Honestly, I have felt the same as you before and one thing I still struggle to get my head around is the fact that with regards to medical professionals/midwives, the topic of ā€˜informed choice’ is so driven in to them!And yet even now, we are still being criticised and expected to justify what we’re doing (for whatever reason that may be!) and our informed choice is completely disregarded. We absolutely should not have to defend or justify what we are doing.

SpiritOfEcstasy · 11/12/2025 20:04

This argument has been going on since formula was invented! If you’re tired of defending your choice. Don't.

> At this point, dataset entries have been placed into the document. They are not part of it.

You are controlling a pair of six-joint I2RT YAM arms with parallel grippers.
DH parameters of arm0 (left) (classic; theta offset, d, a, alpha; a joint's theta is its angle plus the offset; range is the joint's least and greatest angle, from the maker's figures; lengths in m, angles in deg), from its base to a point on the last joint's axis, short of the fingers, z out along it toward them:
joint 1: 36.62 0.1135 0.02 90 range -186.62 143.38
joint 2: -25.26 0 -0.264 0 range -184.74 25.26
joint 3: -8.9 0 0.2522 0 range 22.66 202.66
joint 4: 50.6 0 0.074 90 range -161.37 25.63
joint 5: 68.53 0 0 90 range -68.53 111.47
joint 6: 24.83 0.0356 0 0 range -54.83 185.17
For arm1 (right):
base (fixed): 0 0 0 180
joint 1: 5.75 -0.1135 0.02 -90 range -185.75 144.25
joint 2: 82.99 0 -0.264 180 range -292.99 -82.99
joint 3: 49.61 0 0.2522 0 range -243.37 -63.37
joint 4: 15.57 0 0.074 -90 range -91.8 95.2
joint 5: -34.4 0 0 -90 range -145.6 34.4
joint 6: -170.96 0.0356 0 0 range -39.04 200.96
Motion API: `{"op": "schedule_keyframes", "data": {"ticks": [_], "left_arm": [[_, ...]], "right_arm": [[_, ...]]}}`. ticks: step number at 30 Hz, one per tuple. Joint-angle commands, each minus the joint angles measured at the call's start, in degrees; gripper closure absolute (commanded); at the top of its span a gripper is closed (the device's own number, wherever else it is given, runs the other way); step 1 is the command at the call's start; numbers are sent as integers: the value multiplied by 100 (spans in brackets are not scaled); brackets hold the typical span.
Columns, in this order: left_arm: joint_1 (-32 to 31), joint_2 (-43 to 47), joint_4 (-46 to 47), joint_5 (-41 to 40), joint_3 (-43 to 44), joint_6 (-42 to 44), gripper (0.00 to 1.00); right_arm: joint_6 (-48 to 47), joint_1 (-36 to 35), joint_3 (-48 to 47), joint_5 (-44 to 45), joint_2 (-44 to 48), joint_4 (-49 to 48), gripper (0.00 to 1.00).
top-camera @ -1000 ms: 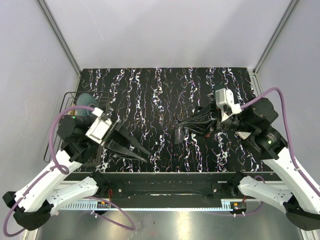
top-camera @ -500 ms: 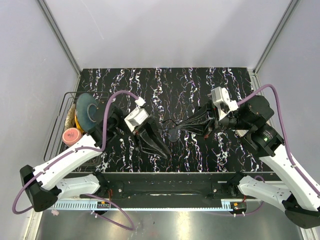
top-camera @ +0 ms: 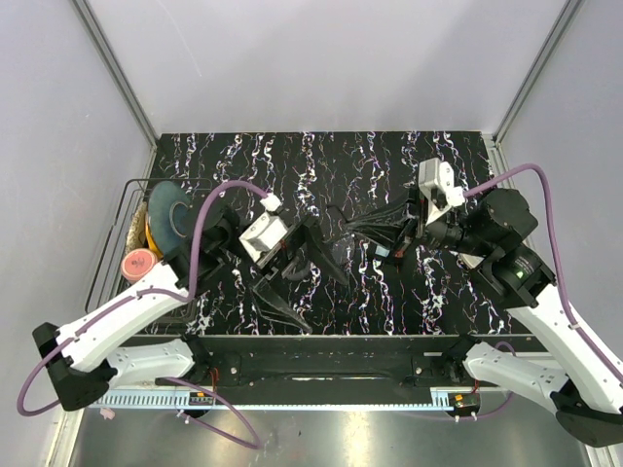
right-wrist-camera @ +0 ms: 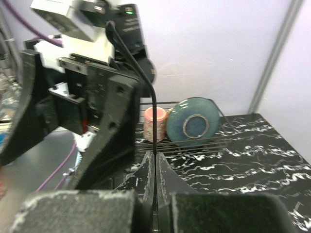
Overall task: Organize the sunglasses
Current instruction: Fold the left temple of the sunglasses on the sunglasses.
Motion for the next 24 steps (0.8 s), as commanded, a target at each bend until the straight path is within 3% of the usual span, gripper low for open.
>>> {"op": "schedule_keyframes", "data": {"ticks": [1,9,11,13,14,16,17,20,24], "left_arm": [[-11,755,-903,-674,286,1055,1],[-11,1627,-1657,-859,110,1652,1],[-11,1820,-2193,-1182,153,2229,7],[-2,1961,-2809,-1552,224,2435,21],[-2,1987,-2950,-1919,250,2522,37],[-11,1962,-3372,-2124,382,2655,57],[-2,1918,-3478,-2230,434,2681,72],[-11,1724,-3725,-2091,610,2690,84],[-11,1566,-3734,-1722,672,2717,90]], "right_arm": [[94,3,130,1100,156,-468,100],[173,3,262,1603,25,-600,100],[156,3,254,1560,24,-608,100],[68,-5,201,1350,24,-608,100],[24,3,175,1235,42,-574,100],[-125,12,70,805,103,-372,100],[-143,4,17,656,130,-275,100],[-485,3,-229,128,217,225,100],[-924,3,-519,-250,314,1103,100]]}}
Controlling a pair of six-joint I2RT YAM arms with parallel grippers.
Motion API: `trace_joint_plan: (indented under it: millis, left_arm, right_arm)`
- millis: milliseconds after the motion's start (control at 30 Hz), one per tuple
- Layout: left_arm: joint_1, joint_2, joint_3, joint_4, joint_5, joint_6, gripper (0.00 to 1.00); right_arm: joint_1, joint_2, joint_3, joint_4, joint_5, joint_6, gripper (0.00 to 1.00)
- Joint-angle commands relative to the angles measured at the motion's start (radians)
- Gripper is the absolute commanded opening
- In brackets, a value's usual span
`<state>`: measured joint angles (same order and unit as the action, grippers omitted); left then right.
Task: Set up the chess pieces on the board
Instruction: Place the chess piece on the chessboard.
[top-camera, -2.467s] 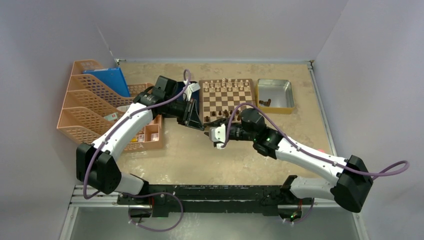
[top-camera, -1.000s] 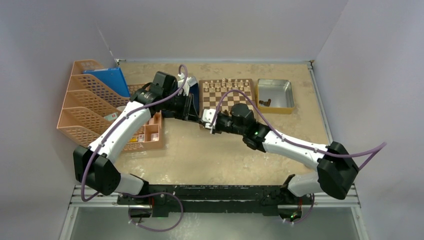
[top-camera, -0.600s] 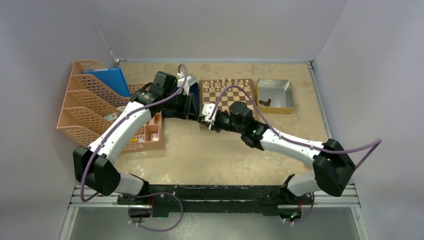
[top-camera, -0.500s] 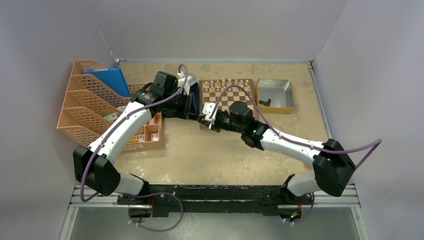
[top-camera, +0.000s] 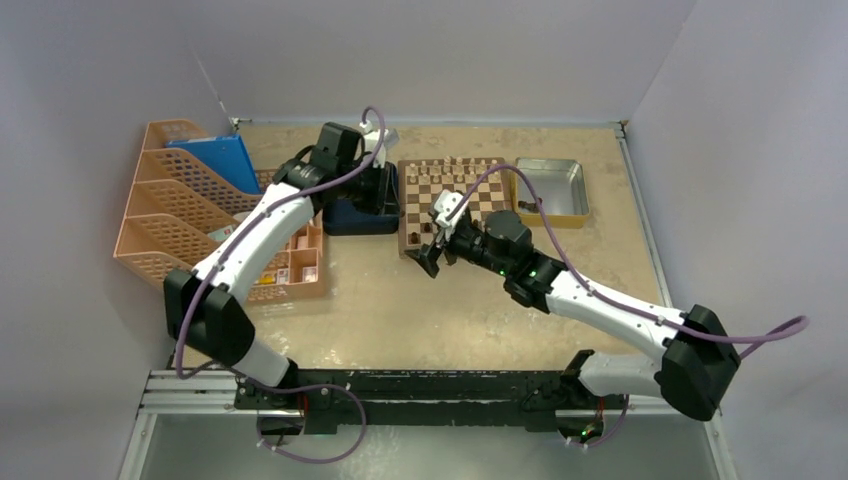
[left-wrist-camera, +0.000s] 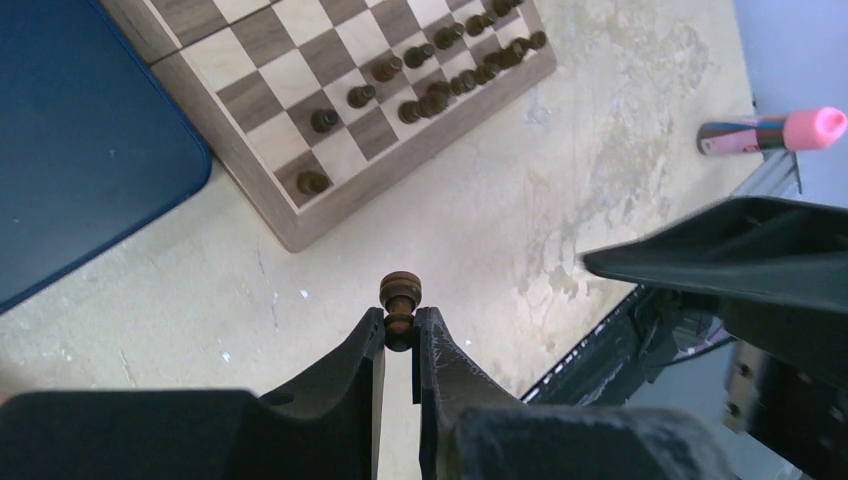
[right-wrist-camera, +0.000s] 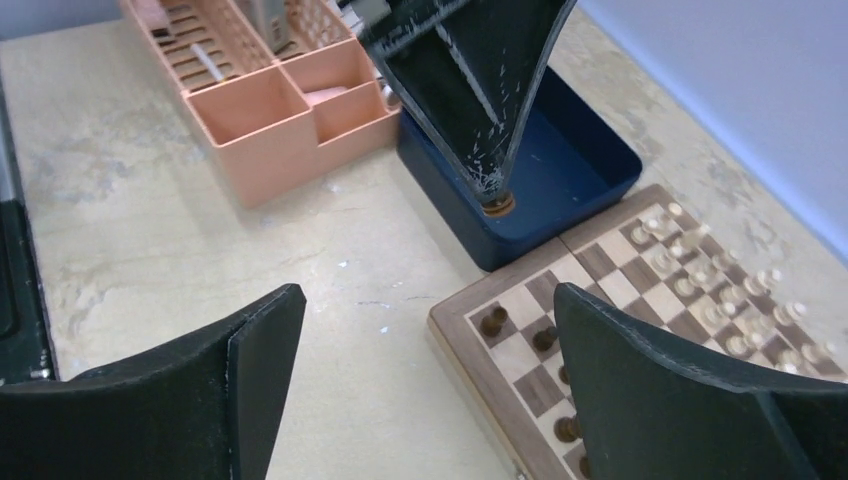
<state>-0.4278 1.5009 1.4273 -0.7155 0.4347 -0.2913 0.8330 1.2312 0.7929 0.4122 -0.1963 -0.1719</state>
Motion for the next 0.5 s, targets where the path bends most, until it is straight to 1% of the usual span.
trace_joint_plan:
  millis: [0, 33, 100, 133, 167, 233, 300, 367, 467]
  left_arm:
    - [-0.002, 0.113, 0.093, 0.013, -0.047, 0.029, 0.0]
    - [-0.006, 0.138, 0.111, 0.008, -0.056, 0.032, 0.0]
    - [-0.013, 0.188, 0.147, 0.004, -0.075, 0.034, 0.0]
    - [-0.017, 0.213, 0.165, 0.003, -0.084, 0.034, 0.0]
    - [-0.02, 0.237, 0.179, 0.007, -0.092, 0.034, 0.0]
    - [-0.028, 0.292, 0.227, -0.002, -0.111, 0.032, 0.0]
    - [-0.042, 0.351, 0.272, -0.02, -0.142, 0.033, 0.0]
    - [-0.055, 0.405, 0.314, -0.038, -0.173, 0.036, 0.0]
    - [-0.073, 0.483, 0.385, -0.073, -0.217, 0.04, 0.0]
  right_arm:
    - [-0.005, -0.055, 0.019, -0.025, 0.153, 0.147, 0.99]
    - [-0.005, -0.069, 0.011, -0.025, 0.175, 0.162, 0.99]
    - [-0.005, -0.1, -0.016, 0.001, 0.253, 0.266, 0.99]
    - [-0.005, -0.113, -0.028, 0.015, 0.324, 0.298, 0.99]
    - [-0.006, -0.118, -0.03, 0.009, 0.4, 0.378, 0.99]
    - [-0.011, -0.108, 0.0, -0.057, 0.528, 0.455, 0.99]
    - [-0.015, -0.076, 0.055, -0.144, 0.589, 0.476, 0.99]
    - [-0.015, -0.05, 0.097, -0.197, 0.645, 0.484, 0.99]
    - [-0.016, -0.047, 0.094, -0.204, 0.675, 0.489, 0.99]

Just dead eye anyone who thinks it’s okay to comment 😐 When my now teen DD1 was born I was advised in the hospital to mix feed from the beginning … so I did. Breast, formula, bottles of breast milk … whatever felt right at the time. They said it made weaning easier - it did but I can also imagine it was to encourage people to fuck off and mind their own business!

Crochetandtea · 11/12/2025 20:22

You can do whatever you want but it IS better for a baby to be breastfed. Formula is inferior to breast milk. I always wonder why a woman doesn’t at least try to breastfeed.

SouthLondonMum22 · 11/12/2025 20:26

Crochetandtea · 11/12/2025 20:22

You can do whatever you want but it IS better for a baby to be breastfed. Formula is inferior to breast milk. I always wonder why a woman doesn’t at least try to breastfeed.

Because bodily autonomy doesn't cease to exist when a woman has a baby?

AnneCh · 11/12/2025 20:34

I agree with all those saying to ignore negative comments. This is such a loaded topic, as the comments on this thread reflect! I bottle fed my first and breastfed my other two. All three are bright strong healthy kids. Maternal guilt being a bottomless pit, I sometimes feel bad that I didn't bottle feed the other two (our own milk is sadly contaminated with all the toxic things around us) but also that I didn't breastfeed the first. I really enjoyed (selfishly?) that my kids were so dependent on me- letting go can be hard, and i think for many moms that's a bit triggering. You are doing what is best for you and your little girl, and formula milk is terrific, really well controlled (much more than mother's milk!), so try to ignore those comments if you can!

Crochetandtea · 11/12/2025 20:34

SouthLondonMum22 · 11/12/2025 20:26

Because bodily autonomy doesn't cease to exist when a woman has a baby?

In nature a mother feeds its young or the young die. Breastfeeding is natural. Women can do what they want but some of us will continue to wonder why they didn’t at least try to breastfeed.

Parker231 · 11/12/2025 20:50

Crochetandtea · 11/12/2025 20:34

In nature a mother feeds its young or the young die. Breastfeeding is natural. Women can do what they want but some of us will continue to wonder why they didn’t at least try to breastfeed.

Why should we try when we prefer to use formula?

Misswright88 · 11/12/2025 21:06

Keep doing what you are doing and ignore the negativity as best you can. I beat my self up and insisted that I expressed milk, I spent my days attached to a pump for hours with horrific PND and not bonding with my baby..just so he could drink breast milk. I remember my HV pumping milk out of my boobs whilst I sobbed. Not once did she suggest that I should stop. He still suffered with global developmental delay, he was awful at weaning and trying new foods. Breast milk was not best for me and my baby. Your happiness comes first. Remember that. For some it is a complex decision and any passing comment on how I fed my baby could have had serious repercussions.

Crochetandtea · 11/12/2025 21:12

Parker231 · 11/12/2025 20:50

Why should we try when we prefer to use formula?

Why would you prefer to use an inferior milk? Why should you not try to feed your child the way nature intended. Formula feeding carries a lot more risks to the health of a baby than breastmilk.

Teaandtoastedbiscuits · 11/12/2025 21:15

My breasts are saggy and long from breastfeeding and I dont think my 2nd child was fed enough.
Only started sleeping through the night when started on solids.
Probably because I was surviving on coffee to get through the day.